Он замолчал. Глаза смотрели в прошлое, с лица сошло выражение вечной тревоги, он будто стал самим собой, беззаботным и веселым.
— Мы жили долго, Чирик. Очень, очень долго. Я был самым младшим и проводил дни в праздности. Мир был другим, более скучным — все больше песок да вода, редко где попадались деревья. Конечно, там, где жили наши люди, мы старались обустроить все как можно лучше — мы заботились о них.
— Люди… служили вам? — тихо спросила я.
Шеф поднял на меня печальный, как будто оправдывающийся взгляд:
— Мы были хорошими хозяевами, Чирик. Правда, хорошими.

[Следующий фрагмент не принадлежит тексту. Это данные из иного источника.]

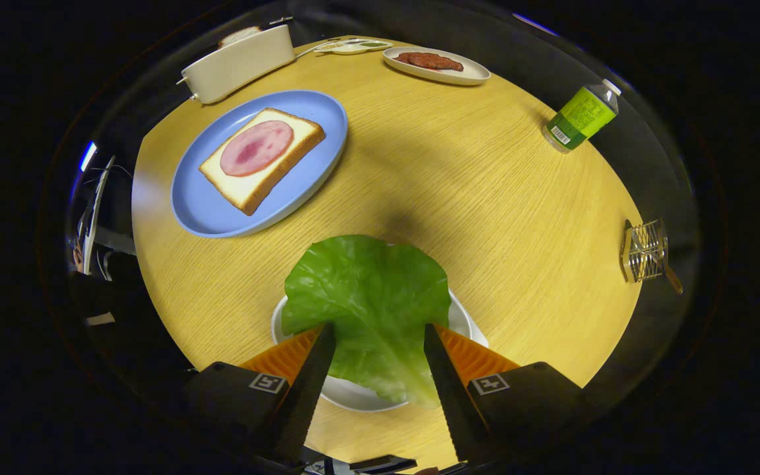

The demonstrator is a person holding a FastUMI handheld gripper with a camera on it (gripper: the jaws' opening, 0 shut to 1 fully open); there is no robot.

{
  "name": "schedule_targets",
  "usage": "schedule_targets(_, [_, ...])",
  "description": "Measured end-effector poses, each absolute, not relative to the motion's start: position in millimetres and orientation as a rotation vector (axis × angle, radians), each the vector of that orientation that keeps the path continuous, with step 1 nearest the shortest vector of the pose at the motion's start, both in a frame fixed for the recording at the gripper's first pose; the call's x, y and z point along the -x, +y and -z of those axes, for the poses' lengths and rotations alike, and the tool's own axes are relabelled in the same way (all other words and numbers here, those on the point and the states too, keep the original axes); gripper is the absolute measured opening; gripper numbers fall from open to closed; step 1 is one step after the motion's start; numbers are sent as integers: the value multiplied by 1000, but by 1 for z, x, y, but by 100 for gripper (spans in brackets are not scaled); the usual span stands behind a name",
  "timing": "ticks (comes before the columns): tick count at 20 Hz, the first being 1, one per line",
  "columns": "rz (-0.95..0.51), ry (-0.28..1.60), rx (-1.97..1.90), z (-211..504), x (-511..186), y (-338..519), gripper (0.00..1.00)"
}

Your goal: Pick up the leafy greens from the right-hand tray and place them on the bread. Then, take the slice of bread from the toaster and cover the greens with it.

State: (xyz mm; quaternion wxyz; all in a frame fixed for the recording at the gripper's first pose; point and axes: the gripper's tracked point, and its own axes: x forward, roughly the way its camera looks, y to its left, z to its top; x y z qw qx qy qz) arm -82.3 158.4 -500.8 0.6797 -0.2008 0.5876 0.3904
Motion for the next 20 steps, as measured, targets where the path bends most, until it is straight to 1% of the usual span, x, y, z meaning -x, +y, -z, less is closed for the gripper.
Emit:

— Но все было не так просто, да?
Он кивнул и снова опустил голову:
— Однажды один из людей нашел какие-то ядовитые ягоды, наелся их и ночью пробрался в наш дом. Перед этим он получил выговор от моей матери за то, что плохо исполнил свою работу.
Этот человек никого не ранил — он просто не смог бы причинить кому-то из нас вред: все их оружие было рассчитано на тигров или антилоп. Но он поднял много шума, перебудил деревню… А когда мать выкинула из нашего дома его окровавленное тело, в деревне поднялся дикий вой.